#### THE PROBLEM:
For the data below, restate word for word only the lines from the line containing "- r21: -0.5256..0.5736" through the line containing "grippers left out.", both ends included.
==== INFORMATION PROVIDED ====
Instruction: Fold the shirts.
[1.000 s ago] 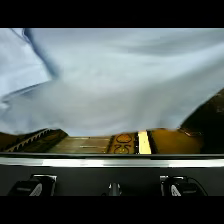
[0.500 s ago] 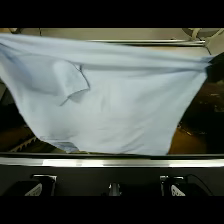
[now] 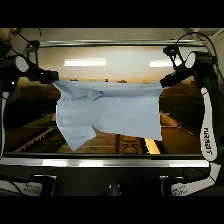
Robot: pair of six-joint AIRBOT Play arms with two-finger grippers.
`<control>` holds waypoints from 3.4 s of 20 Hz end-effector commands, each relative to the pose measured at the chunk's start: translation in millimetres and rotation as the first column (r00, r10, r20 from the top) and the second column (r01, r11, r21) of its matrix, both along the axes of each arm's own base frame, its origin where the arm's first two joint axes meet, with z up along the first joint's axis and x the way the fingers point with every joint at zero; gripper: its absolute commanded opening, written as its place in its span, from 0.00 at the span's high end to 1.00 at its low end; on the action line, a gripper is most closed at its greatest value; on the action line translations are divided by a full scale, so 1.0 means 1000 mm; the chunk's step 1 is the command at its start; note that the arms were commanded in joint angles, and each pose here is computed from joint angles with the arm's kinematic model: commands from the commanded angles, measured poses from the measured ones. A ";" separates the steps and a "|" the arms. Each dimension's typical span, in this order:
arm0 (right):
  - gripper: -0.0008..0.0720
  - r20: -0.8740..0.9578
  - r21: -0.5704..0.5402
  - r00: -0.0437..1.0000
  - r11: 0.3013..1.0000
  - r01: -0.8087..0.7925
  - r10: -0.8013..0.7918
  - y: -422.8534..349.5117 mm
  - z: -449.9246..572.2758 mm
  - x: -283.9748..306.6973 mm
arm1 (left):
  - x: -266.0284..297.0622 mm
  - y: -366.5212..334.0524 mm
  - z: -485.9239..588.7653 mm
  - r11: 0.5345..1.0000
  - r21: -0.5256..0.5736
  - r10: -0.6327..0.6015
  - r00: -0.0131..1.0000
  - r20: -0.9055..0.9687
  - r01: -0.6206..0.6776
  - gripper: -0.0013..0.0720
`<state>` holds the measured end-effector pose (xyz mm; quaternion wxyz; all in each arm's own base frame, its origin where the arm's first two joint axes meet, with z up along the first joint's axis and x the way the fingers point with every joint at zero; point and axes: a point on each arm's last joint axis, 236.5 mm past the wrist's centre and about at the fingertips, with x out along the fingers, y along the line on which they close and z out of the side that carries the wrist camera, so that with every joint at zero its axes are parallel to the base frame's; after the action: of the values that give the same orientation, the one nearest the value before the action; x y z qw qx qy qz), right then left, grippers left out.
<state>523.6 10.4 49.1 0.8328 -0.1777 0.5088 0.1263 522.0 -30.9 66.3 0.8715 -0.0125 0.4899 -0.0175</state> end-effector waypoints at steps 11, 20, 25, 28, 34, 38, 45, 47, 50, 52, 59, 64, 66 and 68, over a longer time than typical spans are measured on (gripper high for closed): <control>0.25 -0.101 0.117 0.995 0.993 0.028 -0.016 0.010 -0.041 0.006 | -0.016 0.009 -0.082 0.998 -0.021 0.059 0.959 -0.279 -0.068 0.17; 0.60 -0.681 0.197 0.731 0.973 0.118 0.050 -0.030 -0.092 -0.205 | -0.205 0.029 -0.126 0.928 -0.313 -0.058 0.748 -0.661 -0.204 0.44; 0.65 -0.646 0.230 0.760 0.967 0.111 0.067 -0.019 -0.093 -0.217 | -0.213 0.012 -0.159 0.905 -0.376 -0.084 0.783 -0.616 -0.199 0.33; 0.65 -0.631 0.227 0.772 0.969 0.098 0.070 -0.021 -0.090 -0.215 | -0.189 0.009 -0.161 0.887 -0.404 -0.041 0.832 -0.554 -0.225 0.33; 0.35 -0.700 0.247 0.710 0.960 0.135 0.080 -0.011 -0.113 -0.245 | -0.181 0.003 -0.175 0.891 -0.393 -0.028 0.836 -0.548 -0.228 0.50; 0.30 -0.673 0.295 0.737 0.936 0.190 0.062 0.011 -0.139 -0.269 | -0.183 0.002 -0.175 0.889 -0.396 -0.036 0.829 -0.557 -0.228 0.95; 0.31 -0.605 0.390 0.796 0.872 0.295 0.002 0.039 -0.162 -0.258 | -0.185 0.001 -0.166 0.890 -0.402 -0.046 0.832 -0.552 -0.217 0.94; 0.38 -0.592 0.381 0.805 0.869 0.315 -0.032 0.038 -0.165 -0.251 | -0.185 -0.001 -0.161 0.893 -0.412 -0.077 0.843 -0.532 -0.179 0.94; 0.82 -0.569 0.371 0.821 0.878 0.302 -0.042 0.039 -0.167 -0.244 | -0.187 -0.005 -0.154 0.891 -0.427 -0.103 0.848 -0.520 -0.153 0.94; 0.97 -0.554 0.371 0.831 0.876 0.307 -0.056 0.039 -0.166 -0.239 | -0.186 -0.005 -0.149 0.892 -0.427 -0.104 0.854 -0.509 -0.146 0.95; 0.97 0.275 0.192 0.961 0.981 -0.031 -0.024 -0.010 0.116 -0.113 | -0.109 0.009 0.159 0.942 -0.320 -0.003 0.961 0.277 0.096 0.95; 0.97 0.894 -0.045 0.448 0.992 0.121 -0.014 -0.041 0.451 -0.239 | -0.275 -0.008 0.505 0.981 -0.090 0.036 0.298 0.954 0.173 0.95; 0.97 0.919 -0.068 0.393 0.984 0.165 -0.002 -0.043 0.474 -0.283 | -0.332 -0.014 0.529 0.981 -0.099 0.064 0.209 0.976 0.164 0.95; 0.97 0.920 -0.071 0.391 0.984 0.165 0.001 -0.039 0.475 -0.303 | -0.352 -0.017 0.523 0.976 -0.143 0.102 0.234 0.967 0.164 0.95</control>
<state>284.0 -25.3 480.8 0.9697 -0.2399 0.0373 -0.0271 243.0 -41.0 550.9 0.9888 -0.0680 -0.0870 -0.1008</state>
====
#### RESULT OF THIS TASK:
  - r21: -0.5256..0.5736
  - r10: -0.6327..0.6015
  - r00: -0.0131..1.0000
  - r20: -0.9055..0.9687
  - r01: -0.6206..0.6776
  - gripper: -0.0013..0.0720
`<state>` holds the measured end-effector pose (xyz mm; quaternion wxyz; all in each arm's own base frame, its origin where the arm's first two joint axes meet, with z up along the first joint's axis and x the way the fingers point with every joint at zero; point and axes: a point on each arm's last joint axis, 236.5 mm past the wrist's centre and about at the fingertips, with x out along the fingers, y along the line on which they close and z out of the side that carries the wrist camera, so that with every joint at zero its axes are parallel to the base frame's; after the action: of the values that give the same orientation, the one nearest the value before the action; x y z qw qx qy qz), right then left, grippers left out.

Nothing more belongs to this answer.